> DATA EXCERPT:
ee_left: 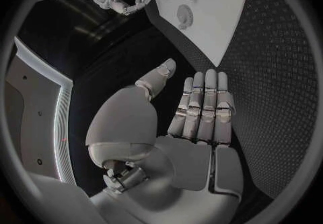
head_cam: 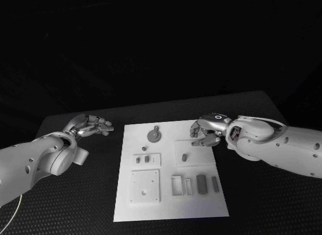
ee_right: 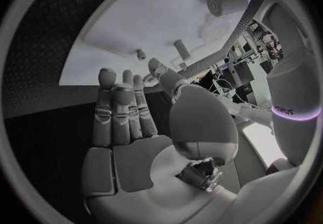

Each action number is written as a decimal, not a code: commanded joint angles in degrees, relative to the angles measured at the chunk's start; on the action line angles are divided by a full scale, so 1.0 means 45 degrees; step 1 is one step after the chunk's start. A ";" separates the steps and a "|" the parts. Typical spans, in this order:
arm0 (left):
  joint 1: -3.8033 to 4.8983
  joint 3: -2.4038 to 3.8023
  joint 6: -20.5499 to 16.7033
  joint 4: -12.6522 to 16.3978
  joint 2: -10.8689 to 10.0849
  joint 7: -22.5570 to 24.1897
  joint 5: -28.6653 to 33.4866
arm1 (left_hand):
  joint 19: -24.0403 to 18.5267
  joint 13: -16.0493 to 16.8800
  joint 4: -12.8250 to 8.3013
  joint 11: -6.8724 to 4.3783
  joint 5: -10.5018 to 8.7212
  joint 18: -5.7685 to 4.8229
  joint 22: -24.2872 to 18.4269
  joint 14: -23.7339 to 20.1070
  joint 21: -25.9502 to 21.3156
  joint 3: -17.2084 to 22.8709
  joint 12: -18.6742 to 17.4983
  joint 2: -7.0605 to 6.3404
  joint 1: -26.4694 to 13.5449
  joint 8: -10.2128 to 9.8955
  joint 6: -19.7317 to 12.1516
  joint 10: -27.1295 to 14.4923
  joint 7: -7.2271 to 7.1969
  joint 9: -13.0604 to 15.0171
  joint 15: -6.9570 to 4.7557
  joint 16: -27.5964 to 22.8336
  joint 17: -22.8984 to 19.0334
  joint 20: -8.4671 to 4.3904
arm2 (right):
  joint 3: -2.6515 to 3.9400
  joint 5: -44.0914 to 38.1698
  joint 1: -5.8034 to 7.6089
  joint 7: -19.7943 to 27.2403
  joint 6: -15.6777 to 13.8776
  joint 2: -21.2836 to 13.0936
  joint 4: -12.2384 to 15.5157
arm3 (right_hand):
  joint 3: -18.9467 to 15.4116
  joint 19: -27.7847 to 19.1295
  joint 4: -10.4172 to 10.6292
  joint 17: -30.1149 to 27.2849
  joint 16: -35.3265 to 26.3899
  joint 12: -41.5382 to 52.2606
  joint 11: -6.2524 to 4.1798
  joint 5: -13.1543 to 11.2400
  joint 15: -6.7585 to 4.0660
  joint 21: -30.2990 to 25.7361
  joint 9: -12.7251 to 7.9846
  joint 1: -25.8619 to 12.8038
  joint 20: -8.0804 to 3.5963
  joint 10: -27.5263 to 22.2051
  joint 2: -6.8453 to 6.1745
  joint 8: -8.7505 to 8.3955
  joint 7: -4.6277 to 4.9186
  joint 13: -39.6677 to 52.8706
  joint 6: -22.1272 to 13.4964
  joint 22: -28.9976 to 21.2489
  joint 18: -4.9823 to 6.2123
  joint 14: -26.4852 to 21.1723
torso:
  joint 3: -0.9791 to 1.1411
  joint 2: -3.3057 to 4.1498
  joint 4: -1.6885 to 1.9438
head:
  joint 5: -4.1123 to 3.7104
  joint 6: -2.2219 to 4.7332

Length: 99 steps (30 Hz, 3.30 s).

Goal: Assemble the parts on the task board

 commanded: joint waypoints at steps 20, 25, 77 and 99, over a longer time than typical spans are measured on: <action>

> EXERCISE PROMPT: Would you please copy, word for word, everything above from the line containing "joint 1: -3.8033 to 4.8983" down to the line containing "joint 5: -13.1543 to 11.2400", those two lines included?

> SOLUTION TO THE PROBLEM:
  joint 1: -3.8033 to 4.8983
  joint 3: -2.4038 to 3.8023
  joint 6: -20.5499 to 16.7033
  joint 4: -12.6522 to 16.3978
  joint 2: -10.8689 to 10.0849
  joint 7: -22.5570 to 24.1897
  joint 5: -28.6653 to 33.4866
arm1 (left_hand):
  joint 19: -24.0403 to 18.5267
  joint 13: -16.0493 to 16.8800
  joint 4: -12.8250 to 8.3013
  joint 11: -6.8724 to 4.3783
  joint 5: -10.5018 to 8.7212
  joint 18: -5.7685 to 4.8229
  joint 22: -24.2872 to 18.4269
  joint 14: -23.7339 to 20.1070
  joint 21: -25.9502 to 21.3156
  joint 3: -17.2084 to 22.8709
  joint 12: -18.6742 to 17.4983
  joint 2: -7.0605 to 6.3404
  joint 1: -26.4694 to 13.5449
  joint 8: -10.2128 to 9.8955
  joint 6: -19.7317 to 12.1516
  joint 10: -27.1295 to 14.4923
  joint 7: -7.2271 to 7.1969
  joint 9: -13.0604 to 15.0171
  joint 15: -6.9570 to 4.7557
  joint 16: -27.5964 to 22.8336
  joint 17: -22.8984 to 19.0334
  joint 20: -8.4671 to 4.3904
arm2 (right):
  joint 3: -2.6515 to 3.9400
  joint 5: -44.0914 to 38.1698
  joint 1: -5.8034 to 7.6089
  joint 7: -19.7943 to 27.2403
  joint 6: -15.6777 to 13.8776
  joint 2: -21.2836 to 13.0936
  joint 4: -12.2384 to 15.5157
arm3 (right_hand):
  joint 3: -18.9467 to 15.4116
  joint 19: -27.7847 to 19.1295
  joint 4: -10.4172 to 10.6292
  joint 17: -30.1149 to 27.2849
  joint 16: -35.3265 to 26.3899
  joint 12: -41.5382 to 52.2606
  joint 11: -6.2524 to 4.1798
  joint 5: -13.1543 to 11.2400

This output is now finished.